15-SU1-OG-22

“This is America”: Contemporary American Short Story in Context

Ernest Hemingway claimed that his best work was a story he wrote in just six words: 'For sale: baby shoes, never worn.' The American literary tradition abounds in the writers who have excelled in the short story form.  Washington Irving’s gothic and mythic tales laid the foundations for the development of the genre; Edgar Allan Poe used its unity of effect, conciseness, and precision to study the anxieties and horrors of the 19th century mind; Henry James, William Faulkner and Ernest Hemingway experimented with and mastered the form to embrace the discontinuities and excitements of modern reality. Contemporary American writers continue to explore the stylistic and discursive capacities of the short form, using it to articulate social, political, psychological as well aesthetic concerns. The goal of this seminar is to introduce students to the most recent reinterpretations and uses of the short story in contemporary American fiction.
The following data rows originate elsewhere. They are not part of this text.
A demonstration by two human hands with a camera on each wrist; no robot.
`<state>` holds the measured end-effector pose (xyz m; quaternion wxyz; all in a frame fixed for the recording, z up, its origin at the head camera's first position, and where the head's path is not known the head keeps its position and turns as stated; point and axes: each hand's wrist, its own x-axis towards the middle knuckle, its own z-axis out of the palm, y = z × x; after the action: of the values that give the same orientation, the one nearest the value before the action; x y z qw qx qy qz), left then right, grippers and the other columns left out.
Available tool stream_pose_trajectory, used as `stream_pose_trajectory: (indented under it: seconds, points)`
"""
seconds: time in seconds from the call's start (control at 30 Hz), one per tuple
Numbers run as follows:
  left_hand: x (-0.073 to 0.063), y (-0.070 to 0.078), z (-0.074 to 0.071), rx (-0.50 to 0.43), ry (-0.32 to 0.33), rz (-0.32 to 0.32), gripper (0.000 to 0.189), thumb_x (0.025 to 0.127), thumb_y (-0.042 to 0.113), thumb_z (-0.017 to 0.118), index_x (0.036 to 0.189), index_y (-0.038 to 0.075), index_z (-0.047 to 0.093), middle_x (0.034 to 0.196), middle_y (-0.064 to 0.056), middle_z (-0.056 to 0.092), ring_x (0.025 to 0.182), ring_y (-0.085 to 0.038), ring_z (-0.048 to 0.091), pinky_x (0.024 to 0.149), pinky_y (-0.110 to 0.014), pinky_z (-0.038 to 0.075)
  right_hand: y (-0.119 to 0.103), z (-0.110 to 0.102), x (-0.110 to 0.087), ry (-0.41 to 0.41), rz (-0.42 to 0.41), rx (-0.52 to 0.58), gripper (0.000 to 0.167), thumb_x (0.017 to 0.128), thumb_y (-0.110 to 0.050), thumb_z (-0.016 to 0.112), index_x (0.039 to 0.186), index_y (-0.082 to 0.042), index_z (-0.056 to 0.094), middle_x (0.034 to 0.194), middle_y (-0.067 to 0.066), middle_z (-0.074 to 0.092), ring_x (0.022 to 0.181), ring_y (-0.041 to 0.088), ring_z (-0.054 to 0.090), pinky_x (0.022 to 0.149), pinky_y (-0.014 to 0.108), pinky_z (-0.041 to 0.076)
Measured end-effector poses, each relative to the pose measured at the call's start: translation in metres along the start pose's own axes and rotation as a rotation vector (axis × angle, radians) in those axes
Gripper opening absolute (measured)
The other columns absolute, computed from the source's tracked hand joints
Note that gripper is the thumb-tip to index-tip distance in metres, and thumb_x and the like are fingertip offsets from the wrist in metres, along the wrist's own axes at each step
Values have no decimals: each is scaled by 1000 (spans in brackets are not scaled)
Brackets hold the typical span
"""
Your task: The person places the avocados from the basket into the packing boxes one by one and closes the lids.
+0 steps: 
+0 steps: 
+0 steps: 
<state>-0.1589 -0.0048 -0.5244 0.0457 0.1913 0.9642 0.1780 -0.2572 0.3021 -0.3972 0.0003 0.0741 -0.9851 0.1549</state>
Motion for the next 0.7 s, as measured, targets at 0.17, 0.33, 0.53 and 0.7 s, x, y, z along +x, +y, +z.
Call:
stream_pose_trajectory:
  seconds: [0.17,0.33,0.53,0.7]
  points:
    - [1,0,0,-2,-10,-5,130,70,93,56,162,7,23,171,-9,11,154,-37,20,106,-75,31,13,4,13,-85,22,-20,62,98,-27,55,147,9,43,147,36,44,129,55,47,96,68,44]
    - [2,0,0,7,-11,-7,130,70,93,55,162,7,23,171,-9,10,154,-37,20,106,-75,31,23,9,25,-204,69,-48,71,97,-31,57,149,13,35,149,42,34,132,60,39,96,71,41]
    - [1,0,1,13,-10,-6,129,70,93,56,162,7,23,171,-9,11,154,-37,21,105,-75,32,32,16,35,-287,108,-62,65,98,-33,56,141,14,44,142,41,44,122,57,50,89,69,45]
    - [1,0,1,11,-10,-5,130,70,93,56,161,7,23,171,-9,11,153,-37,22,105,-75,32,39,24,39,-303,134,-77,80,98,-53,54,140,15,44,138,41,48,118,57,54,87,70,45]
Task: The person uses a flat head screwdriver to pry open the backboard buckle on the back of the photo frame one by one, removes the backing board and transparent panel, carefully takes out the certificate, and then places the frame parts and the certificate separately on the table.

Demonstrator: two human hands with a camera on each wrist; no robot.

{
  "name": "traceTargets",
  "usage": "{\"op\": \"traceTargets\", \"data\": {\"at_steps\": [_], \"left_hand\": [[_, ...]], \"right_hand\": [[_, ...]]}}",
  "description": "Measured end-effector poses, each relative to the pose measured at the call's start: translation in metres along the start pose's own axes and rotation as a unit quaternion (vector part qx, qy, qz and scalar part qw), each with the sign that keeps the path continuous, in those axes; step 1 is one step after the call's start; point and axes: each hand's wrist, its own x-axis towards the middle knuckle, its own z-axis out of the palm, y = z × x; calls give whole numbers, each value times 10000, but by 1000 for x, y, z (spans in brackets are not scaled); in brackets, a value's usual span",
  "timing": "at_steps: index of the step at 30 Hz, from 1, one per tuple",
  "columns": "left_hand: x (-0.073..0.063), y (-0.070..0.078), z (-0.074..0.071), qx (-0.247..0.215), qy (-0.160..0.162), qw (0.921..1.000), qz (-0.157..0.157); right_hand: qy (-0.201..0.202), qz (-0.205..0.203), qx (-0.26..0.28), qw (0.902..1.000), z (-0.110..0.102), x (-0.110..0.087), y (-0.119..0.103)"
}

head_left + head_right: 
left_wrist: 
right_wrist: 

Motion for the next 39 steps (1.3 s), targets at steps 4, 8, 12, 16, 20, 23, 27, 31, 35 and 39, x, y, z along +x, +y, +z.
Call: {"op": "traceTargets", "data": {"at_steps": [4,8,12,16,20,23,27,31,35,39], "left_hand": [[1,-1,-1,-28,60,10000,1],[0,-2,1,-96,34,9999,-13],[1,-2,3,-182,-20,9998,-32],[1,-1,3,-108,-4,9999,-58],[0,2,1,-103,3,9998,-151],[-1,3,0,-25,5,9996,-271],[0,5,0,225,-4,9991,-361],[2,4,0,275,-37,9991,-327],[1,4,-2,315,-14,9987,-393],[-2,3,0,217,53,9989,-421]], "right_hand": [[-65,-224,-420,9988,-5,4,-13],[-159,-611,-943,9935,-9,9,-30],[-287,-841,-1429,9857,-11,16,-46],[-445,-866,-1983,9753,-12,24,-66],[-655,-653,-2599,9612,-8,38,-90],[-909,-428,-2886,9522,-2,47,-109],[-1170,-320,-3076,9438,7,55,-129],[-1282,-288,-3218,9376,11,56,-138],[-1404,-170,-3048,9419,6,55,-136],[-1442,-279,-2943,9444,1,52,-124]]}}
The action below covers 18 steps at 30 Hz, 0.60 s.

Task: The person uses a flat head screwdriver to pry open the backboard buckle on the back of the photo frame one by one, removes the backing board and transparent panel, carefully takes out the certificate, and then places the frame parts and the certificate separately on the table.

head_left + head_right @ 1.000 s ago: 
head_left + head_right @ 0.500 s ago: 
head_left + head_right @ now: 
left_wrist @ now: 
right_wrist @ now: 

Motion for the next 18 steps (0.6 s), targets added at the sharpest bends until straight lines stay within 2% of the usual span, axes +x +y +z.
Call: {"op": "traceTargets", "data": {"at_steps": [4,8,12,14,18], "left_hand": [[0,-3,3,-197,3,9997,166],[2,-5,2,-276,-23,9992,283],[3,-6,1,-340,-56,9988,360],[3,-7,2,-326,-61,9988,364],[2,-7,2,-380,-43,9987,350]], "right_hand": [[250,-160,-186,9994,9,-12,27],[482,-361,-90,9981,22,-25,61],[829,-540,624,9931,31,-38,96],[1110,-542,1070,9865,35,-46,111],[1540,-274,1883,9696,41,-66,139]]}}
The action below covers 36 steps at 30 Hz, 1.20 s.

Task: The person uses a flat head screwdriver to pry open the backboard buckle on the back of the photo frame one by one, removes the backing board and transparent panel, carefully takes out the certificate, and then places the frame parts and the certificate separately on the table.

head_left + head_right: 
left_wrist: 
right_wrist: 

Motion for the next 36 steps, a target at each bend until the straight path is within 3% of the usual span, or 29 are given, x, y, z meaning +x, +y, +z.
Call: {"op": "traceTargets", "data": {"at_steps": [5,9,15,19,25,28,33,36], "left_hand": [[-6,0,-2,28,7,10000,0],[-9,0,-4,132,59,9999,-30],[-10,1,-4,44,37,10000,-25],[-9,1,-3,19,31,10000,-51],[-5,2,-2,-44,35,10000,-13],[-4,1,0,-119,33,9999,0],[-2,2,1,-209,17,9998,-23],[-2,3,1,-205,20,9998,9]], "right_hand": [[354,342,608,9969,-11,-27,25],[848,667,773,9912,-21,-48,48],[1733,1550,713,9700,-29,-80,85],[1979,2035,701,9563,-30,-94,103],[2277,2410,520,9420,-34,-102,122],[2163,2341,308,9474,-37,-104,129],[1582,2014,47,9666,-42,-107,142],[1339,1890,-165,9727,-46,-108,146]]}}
Our discussions will focus both on the formal aspects and the sociopolitical contexts which inform those narratives. The selected stories will reflect multicultural traditions informing contemporary writing in the US, the role of popular culture and the new media in everyday social and political life, as well as the evolution of literary genres subjected to the pressures of visual and digital culture and social media. Other objectives of the course entail developing skills of critical thinking through literary analysis as well as enhancing interdisciplinary approaches to the study of literary and cultural texts.